* _Directions_
Among the entries that follow, the required portion opens with the line containing "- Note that" and closes with the line containing "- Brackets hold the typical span". Give that portion again exactly, and nothing else.

* _Given data_
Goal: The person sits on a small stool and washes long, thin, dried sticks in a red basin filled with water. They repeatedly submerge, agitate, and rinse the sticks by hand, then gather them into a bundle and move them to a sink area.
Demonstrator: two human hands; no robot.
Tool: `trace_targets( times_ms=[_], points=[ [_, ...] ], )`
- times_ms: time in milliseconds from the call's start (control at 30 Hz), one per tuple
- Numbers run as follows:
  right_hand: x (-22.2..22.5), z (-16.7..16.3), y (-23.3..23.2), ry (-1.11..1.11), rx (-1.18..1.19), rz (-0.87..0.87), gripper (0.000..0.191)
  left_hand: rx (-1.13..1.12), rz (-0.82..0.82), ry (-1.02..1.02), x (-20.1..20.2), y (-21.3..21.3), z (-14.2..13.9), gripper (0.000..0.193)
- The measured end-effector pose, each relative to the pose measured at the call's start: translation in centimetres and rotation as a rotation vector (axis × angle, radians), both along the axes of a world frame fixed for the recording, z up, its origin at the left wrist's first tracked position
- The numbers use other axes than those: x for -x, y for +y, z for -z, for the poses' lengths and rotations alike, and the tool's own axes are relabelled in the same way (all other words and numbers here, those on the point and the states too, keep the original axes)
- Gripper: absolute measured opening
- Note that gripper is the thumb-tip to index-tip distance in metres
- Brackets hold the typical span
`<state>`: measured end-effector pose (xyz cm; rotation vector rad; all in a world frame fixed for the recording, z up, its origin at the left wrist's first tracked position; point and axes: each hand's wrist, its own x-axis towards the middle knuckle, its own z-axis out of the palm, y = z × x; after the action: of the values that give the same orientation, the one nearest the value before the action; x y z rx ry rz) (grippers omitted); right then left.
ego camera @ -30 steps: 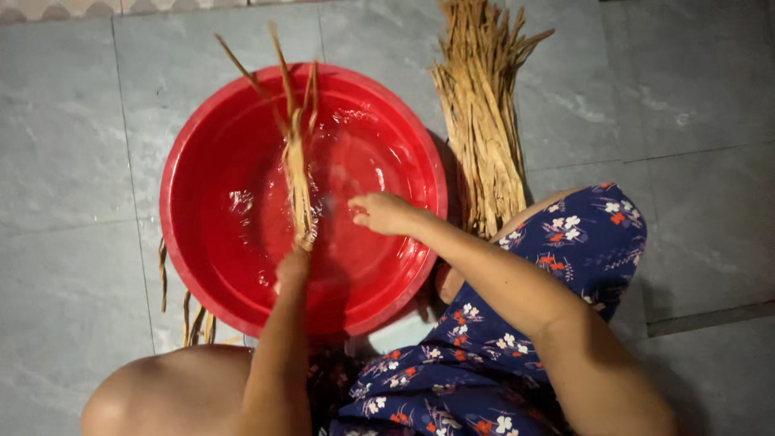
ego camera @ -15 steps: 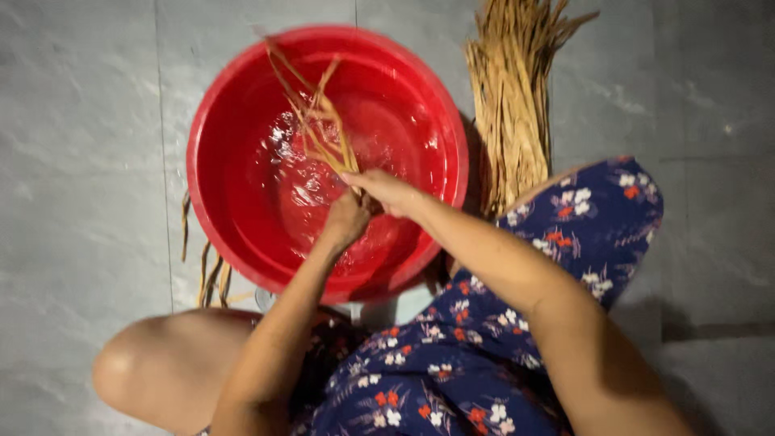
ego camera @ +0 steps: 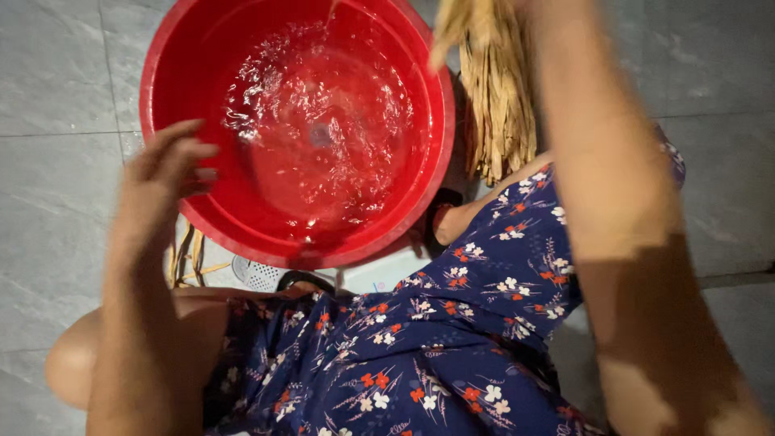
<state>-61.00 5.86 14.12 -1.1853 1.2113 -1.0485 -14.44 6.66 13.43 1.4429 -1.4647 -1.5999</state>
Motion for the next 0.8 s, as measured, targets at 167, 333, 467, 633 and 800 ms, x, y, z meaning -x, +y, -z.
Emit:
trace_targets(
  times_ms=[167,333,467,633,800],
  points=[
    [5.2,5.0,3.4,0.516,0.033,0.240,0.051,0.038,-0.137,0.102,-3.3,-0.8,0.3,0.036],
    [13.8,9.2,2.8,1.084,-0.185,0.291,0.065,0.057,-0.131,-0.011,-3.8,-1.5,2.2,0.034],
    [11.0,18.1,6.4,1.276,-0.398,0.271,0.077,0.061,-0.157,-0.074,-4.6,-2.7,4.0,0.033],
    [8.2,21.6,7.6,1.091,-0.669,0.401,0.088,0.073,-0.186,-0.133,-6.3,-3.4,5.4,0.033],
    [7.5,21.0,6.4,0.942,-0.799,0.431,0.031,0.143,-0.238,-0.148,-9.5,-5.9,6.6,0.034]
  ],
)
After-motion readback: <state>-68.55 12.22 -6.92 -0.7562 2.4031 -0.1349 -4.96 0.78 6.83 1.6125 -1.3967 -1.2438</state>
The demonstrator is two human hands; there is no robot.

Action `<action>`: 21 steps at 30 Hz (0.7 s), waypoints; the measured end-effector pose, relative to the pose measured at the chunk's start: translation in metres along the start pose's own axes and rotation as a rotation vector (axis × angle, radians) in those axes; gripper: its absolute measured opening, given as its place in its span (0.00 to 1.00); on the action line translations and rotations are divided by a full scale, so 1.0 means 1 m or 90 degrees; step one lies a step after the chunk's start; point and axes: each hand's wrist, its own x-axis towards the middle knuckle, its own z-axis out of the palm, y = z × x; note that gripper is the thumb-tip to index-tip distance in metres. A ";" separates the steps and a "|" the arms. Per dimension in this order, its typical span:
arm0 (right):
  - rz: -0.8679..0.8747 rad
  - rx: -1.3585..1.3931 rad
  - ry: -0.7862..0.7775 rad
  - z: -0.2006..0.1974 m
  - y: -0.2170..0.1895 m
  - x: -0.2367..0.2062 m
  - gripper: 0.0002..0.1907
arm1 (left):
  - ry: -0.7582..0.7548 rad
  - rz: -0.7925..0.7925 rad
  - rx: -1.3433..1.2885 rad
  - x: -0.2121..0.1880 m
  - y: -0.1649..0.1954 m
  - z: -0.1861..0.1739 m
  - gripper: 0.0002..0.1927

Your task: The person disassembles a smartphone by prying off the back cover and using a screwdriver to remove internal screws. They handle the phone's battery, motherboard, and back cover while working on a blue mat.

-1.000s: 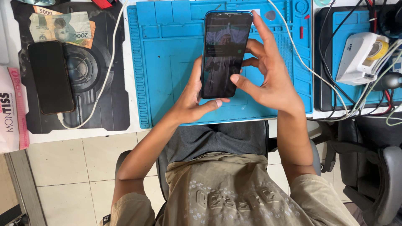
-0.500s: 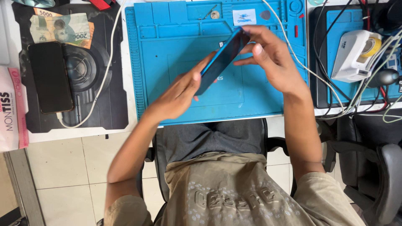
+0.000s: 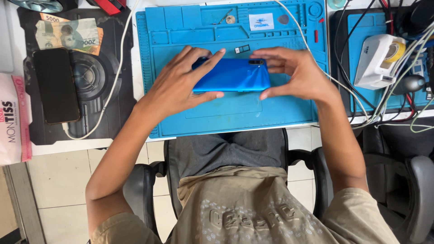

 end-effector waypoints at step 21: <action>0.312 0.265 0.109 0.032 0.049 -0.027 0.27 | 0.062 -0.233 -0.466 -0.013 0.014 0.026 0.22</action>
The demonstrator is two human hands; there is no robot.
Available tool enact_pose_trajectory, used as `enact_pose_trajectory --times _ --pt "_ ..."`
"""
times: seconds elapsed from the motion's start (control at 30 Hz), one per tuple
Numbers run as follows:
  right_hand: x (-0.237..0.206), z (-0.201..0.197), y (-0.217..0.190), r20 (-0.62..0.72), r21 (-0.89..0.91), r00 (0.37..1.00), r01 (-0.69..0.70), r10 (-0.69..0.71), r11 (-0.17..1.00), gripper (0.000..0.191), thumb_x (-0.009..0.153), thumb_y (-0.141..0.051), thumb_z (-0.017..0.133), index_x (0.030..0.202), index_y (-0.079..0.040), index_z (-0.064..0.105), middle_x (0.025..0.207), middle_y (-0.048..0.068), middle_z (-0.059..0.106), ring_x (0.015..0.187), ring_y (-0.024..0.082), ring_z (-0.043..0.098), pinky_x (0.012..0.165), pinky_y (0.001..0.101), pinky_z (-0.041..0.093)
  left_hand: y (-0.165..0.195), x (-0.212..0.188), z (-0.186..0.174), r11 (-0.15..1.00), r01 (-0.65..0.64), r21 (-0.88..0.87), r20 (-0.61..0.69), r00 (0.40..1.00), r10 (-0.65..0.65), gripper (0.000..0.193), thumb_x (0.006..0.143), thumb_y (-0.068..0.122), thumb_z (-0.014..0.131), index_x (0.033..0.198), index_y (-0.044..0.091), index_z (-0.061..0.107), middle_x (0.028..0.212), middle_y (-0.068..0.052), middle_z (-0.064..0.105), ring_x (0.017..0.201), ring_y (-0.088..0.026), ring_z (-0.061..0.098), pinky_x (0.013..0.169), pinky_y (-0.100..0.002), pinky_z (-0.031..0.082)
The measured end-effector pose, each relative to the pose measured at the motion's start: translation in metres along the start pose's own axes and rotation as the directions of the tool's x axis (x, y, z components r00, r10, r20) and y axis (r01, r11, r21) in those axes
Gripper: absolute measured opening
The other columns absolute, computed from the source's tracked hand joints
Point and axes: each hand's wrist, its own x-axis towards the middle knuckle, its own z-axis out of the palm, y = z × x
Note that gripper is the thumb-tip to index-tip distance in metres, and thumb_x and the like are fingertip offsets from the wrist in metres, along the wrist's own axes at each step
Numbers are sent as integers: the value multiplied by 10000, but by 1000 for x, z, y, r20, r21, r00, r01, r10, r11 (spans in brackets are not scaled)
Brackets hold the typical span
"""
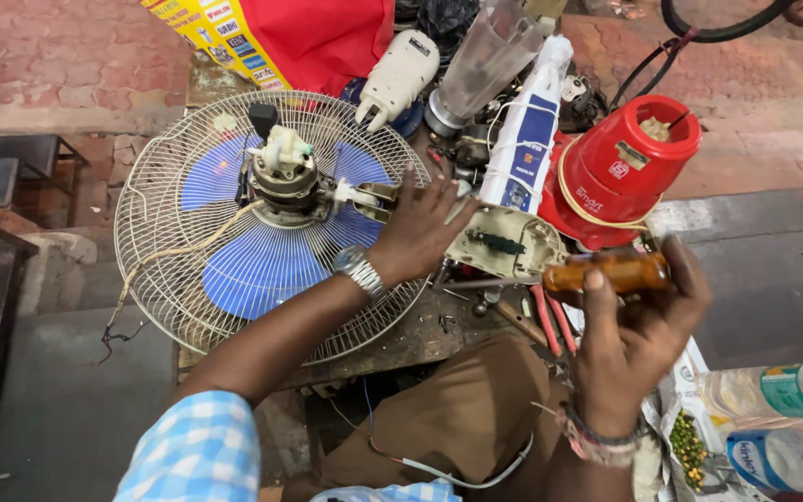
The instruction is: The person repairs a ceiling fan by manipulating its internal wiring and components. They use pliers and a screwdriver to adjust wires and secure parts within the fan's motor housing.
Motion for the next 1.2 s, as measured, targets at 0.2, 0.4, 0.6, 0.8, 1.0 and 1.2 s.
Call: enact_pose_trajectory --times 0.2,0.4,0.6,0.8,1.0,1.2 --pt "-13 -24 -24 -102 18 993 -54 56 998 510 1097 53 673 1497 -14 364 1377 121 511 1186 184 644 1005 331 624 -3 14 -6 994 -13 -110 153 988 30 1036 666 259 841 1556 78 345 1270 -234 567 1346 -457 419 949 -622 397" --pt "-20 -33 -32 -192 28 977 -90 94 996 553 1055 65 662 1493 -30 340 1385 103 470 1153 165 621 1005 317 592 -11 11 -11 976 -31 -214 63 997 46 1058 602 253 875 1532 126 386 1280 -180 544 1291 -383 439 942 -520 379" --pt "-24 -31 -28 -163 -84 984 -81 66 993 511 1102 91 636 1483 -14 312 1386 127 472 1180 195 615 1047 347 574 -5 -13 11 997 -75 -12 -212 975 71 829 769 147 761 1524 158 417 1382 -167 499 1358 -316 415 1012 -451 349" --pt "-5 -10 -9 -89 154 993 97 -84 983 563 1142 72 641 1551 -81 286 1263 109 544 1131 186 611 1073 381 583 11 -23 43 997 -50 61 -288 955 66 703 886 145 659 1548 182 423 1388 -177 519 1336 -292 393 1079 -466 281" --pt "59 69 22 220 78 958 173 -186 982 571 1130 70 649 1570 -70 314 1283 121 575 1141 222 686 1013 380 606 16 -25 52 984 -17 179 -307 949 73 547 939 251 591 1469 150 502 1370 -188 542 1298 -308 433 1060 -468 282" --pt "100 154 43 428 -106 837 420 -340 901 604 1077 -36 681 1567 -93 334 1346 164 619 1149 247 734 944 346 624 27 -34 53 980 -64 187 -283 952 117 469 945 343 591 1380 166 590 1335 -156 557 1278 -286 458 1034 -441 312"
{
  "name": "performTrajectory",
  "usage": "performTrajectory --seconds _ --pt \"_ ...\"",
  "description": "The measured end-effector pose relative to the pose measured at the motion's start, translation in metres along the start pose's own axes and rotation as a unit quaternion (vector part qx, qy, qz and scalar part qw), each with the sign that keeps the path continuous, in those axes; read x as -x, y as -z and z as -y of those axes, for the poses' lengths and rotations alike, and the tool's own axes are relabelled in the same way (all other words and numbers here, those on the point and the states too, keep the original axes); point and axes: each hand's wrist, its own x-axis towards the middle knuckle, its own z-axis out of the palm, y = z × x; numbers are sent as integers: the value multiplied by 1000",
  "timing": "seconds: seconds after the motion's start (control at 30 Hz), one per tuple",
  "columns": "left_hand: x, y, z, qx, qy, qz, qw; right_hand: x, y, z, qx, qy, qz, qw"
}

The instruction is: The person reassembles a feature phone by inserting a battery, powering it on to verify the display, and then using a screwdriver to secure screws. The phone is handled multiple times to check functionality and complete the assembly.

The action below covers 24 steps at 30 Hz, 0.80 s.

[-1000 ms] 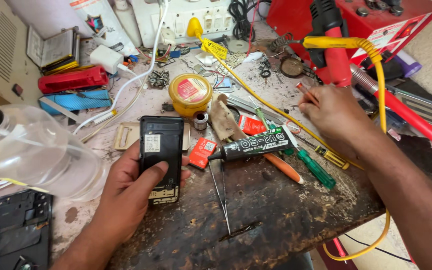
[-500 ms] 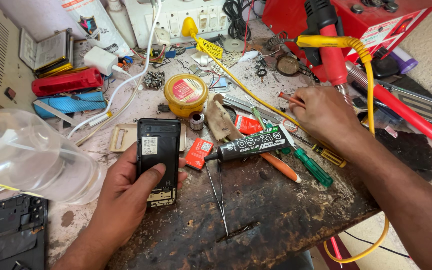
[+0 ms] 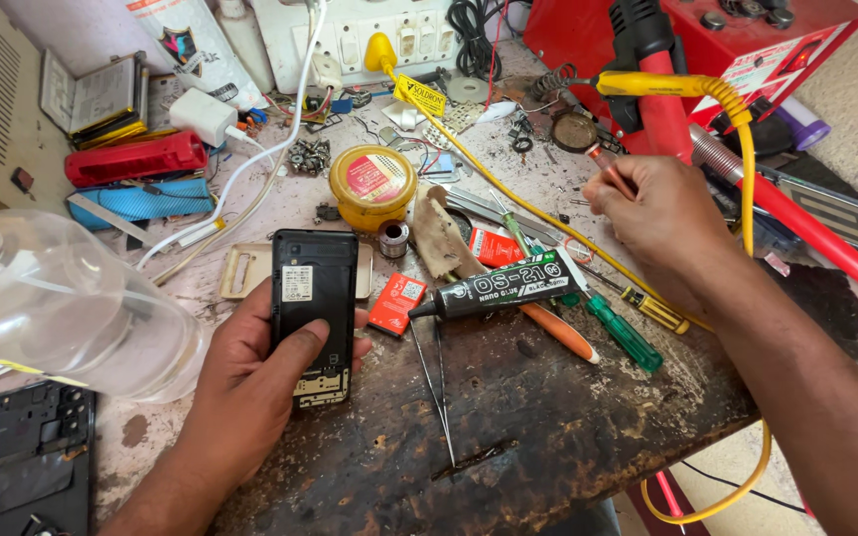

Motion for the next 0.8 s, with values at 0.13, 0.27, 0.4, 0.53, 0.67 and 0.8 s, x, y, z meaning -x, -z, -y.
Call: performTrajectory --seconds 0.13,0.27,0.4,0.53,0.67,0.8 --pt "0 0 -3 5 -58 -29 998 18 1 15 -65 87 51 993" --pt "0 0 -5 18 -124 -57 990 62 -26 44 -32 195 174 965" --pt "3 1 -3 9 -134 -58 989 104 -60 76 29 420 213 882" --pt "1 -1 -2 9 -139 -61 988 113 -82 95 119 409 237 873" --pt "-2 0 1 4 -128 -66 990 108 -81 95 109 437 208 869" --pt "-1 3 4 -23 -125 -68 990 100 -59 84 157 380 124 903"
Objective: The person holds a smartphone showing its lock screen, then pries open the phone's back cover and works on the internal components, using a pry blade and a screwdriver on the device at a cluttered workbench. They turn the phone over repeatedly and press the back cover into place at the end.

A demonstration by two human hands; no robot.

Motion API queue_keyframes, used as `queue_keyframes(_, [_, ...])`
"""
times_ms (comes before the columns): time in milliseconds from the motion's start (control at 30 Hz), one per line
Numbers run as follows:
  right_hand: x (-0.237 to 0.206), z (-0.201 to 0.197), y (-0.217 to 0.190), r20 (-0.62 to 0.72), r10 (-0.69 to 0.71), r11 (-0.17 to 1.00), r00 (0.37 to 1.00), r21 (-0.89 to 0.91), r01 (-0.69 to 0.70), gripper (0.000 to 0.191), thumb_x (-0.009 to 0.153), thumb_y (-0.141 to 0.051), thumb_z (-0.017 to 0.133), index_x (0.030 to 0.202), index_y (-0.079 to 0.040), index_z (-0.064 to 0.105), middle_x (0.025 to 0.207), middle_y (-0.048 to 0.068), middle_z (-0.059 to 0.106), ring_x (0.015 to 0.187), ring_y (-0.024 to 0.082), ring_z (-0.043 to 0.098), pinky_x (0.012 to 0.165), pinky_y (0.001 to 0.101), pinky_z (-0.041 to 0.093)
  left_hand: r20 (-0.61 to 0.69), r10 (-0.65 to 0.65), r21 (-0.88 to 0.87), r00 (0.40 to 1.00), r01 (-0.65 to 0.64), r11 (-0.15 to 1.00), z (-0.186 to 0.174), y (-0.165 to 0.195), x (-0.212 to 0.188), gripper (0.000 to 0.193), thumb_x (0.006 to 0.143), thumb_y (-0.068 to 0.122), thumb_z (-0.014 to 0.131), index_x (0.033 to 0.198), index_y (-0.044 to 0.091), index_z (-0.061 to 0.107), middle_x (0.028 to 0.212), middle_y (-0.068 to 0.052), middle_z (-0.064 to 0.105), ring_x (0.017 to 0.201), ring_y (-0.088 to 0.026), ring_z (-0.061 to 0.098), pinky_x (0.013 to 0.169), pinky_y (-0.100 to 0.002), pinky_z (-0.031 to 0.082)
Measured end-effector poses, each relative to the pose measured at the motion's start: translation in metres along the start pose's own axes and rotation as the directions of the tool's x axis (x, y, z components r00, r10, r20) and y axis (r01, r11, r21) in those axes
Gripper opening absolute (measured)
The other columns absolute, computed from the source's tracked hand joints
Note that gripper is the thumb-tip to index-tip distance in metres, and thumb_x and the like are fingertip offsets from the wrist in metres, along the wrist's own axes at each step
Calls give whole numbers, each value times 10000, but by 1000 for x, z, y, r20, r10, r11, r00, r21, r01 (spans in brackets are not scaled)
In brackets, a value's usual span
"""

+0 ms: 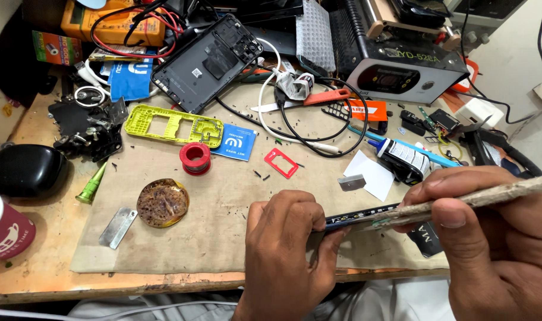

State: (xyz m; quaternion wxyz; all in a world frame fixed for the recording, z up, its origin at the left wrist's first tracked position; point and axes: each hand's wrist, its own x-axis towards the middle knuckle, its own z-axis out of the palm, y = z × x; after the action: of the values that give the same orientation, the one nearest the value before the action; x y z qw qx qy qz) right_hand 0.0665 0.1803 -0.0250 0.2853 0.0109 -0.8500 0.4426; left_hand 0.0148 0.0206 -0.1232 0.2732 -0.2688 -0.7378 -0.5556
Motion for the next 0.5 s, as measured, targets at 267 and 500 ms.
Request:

* _Task solution_
- Note that gripper is the thumb-tip to index-tip distance in metres
- Brackets hold the typical span

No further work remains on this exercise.